Após a decisão da direção nacional da Rede Sustentabilidade que deliberou pela expulsar por infidelidade partidária o candidato ao governo do estado pela Sigla, Júlio Lóssio, revelou um racha no partido. Algo que já estava bem evidente antes mesmo da corrida eleitoral começar, com disputas internas e indefinições sobre a permanência ou não do partido na base do governo estadual.
Gustavo Henrique, que é filiado a Rede em Garanhuns e membro do diretório estadual criticou a decisão da Rede.
Segundo ele, os argumentos utilizados para a expulsam de Lóssio da sigla são contraditório, “Os argumentos utilizados para a expulsão e retirada da candidatura de Lóssio são contraditórios, uma vez que, acusam Lóssio de infidelidade partidária por ter recebido o apoio do Coronel Meira (PRP), aliado do deputado Jair Bolsonaro no estado. Mas, em nenhum momento Lóssio declarou apoio ou voto ao Coronel Meira e nem a Bolsonaro.”

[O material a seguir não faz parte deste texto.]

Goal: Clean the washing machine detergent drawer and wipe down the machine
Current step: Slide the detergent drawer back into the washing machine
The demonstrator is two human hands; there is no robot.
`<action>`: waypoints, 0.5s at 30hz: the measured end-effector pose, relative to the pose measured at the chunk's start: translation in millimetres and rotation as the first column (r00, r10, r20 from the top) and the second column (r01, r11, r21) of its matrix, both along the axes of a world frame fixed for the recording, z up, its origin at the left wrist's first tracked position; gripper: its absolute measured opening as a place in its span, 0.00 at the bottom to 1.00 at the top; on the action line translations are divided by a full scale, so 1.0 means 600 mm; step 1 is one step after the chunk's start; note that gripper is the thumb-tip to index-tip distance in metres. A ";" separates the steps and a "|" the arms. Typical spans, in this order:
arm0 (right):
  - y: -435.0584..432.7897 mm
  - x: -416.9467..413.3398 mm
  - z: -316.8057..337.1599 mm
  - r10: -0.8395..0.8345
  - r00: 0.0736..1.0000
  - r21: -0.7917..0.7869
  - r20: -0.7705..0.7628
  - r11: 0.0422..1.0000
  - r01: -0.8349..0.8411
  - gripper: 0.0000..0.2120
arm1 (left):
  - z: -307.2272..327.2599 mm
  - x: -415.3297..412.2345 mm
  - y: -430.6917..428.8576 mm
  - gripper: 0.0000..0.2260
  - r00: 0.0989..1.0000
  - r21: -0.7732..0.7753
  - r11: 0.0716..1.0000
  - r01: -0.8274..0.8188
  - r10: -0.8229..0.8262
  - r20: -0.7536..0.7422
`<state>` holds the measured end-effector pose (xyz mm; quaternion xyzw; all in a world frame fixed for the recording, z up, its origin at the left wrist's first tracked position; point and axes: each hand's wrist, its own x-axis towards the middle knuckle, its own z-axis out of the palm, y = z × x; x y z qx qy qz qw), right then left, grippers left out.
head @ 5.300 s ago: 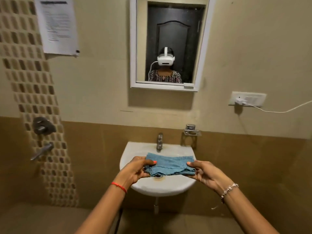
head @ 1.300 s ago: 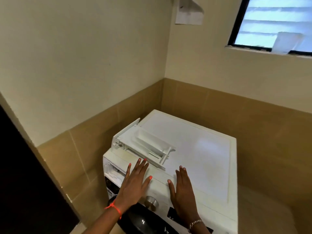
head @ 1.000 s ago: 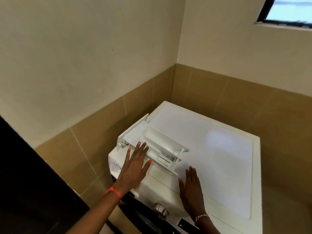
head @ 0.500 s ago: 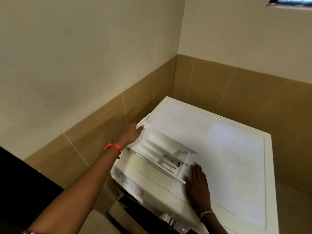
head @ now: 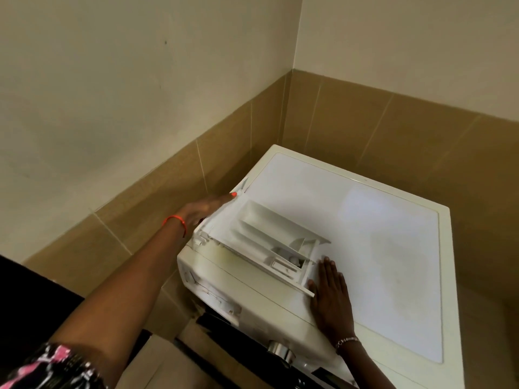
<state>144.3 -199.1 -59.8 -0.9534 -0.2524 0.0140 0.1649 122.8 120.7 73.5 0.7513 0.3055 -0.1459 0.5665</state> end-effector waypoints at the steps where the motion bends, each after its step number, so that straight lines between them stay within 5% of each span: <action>1: -0.001 0.001 0.000 0.015 1.000 -0.005 0.014 1.000 -0.015 0.32 | 0.001 -0.008 0.001 0.28 0.999 -0.007 1.000 0.030 -0.030 -0.021; 6: -0.010 0.008 -0.013 0.085 0.994 -0.036 0.064 0.996 -0.082 0.30 | -0.008 -0.057 0.004 0.23 1.000 -0.056 0.998 0.008 -0.008 0.000; 15: 0.004 0.003 -0.006 0.004 0.998 -0.014 0.057 1.000 -0.003 0.34 | -0.041 -0.217 0.029 0.30 0.929 -0.302 0.902 -0.308 0.354 0.108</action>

O dirigente não poupou nem Marina Silva, questionando se a presidenciável também não haveria cometido infidelidade partidária ao fazer campanha para o candidato do PV ao senado no estado de Sergipe, Reynaldo Nunes.

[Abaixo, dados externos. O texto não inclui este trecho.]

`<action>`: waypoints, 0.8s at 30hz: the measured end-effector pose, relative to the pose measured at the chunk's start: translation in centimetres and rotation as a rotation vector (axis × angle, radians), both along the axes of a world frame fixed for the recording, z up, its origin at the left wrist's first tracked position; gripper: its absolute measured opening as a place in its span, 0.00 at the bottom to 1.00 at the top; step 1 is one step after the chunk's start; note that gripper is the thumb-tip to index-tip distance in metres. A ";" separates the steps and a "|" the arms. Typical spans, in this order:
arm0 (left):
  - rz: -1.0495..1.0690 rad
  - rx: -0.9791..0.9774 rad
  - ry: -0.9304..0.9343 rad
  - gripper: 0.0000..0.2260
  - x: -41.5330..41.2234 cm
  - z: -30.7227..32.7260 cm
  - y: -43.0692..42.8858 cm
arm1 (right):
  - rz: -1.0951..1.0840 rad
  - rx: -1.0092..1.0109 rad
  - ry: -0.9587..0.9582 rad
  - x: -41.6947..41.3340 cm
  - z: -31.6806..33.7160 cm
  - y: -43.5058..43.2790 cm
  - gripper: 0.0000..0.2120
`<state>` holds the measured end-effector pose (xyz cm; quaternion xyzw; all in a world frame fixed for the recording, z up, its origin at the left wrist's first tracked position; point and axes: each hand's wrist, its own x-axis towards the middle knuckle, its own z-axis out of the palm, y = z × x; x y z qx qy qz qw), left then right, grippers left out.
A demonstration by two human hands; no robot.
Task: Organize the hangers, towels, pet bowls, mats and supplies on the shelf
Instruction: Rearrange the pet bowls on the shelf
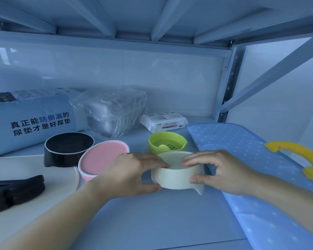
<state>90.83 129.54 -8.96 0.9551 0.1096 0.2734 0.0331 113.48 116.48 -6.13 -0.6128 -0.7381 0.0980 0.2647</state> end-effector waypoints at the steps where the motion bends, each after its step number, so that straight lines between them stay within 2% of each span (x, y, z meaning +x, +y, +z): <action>1: 0.000 0.005 -0.010 0.21 0.0 0.0 -0.1 | 0.000 0.002 0.032 0.0 0.0 -0.1 0.19; 4: 0.007 0.006 -0.059 0.21 0.0 0.1 -0.3 | 0.008 -0.002 0.140 0.2 0.4 -0.2 0.19; 7: 0.025 0.037 -0.138 0.22 -0.1 0.6 -0.5 | 0.006 -0.008 0.157 0.5 1.2 -0.4 0.18; 10: 0.023 0.064 -0.205 0.21 -0.3 0.8 -0.2 | 0.017 -0.006 0.134 0.8 1.9 -0.6 0.24; 14: 0.024 0.008 -0.247 0.17 -0.6 1.2 0.3 | 0.043 0.046 0.134 0.6 2.3 -0.8 0.30; 16: 0.021 -0.032 -0.282 0.15 -0.8 1.5 0.3 | 0.074 0.055 0.071 0.4 2.2 -1.1 0.33; 20: 0.036 -0.181 -0.302 0.14 -0.9 1.8 0.5 | 0.110 0.081 -0.201 0.0 2.0 -1.4 0.40; 22: 0.045 -0.205 -0.303 0.13 -0.9 2.0 0.5 | 0.120 0.116 -0.286 -0.2 2.1 -1.3 0.38; 24: 0.036 -0.216 -0.302 0.13 -0.9 2.0 0.5 | 0.176 0.232 -0.386 -0.5 2.2 -1.0 0.30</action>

Não estaria Marina Silva também cometendo infidelidade partidária? Uma vez que, a mesma fez campanha para o candidato ao senado pelo PV no estado de Sergipe, Reynaldo Nunes, candidato pela sigla que não está coligada na chapa majoritária da REDE no estado.” Questionou o dirigente.
CONFIRA A NOTA NA ÍNTEGRA:
A decisão nacional da REDE Sustentabilidade contrariou as bases do partido que se posicionaram a favor da continuidade da candidatura de Júlio Lossio ao governo do estado.
A direção estadual da REDE Sustentabilidade em Pernambuco passou por cima do estatuto ao emitir uma nota se referindo à postura de Lossio, sem ao menos garantir a ele o direito de está presente na reunião (que não houve), que deliberou sobre a questão, assim contrariando o estatuto do partido, que garante que “o filiado tem o mais amplo direito de defesa nos processos de apuração de infração aos deveres partidários, tendo presença assegurada em qualquer instância que esteja analisando sua conduta política e ética.”.
Da mesma forma, a direção nacional da REDE Sustentabilidade não respeitou o estatuto, uma vez que, na reunião de hoje, o que deveria está em pauta era apenas a deliberação se abriria ou não processo contra Lóssio, e não há votação de sua expulsão do partido. Da mesma forma que infringiu o artigo 150 do partido que garante que “A Comissão Executiva Nacional editará Resolução específica para regulamentar o processo disciplinar devendo ser atendidos os princípios constitucionais da ampla defesa e do contraditório”, o que foi garantido a Julio Lossio.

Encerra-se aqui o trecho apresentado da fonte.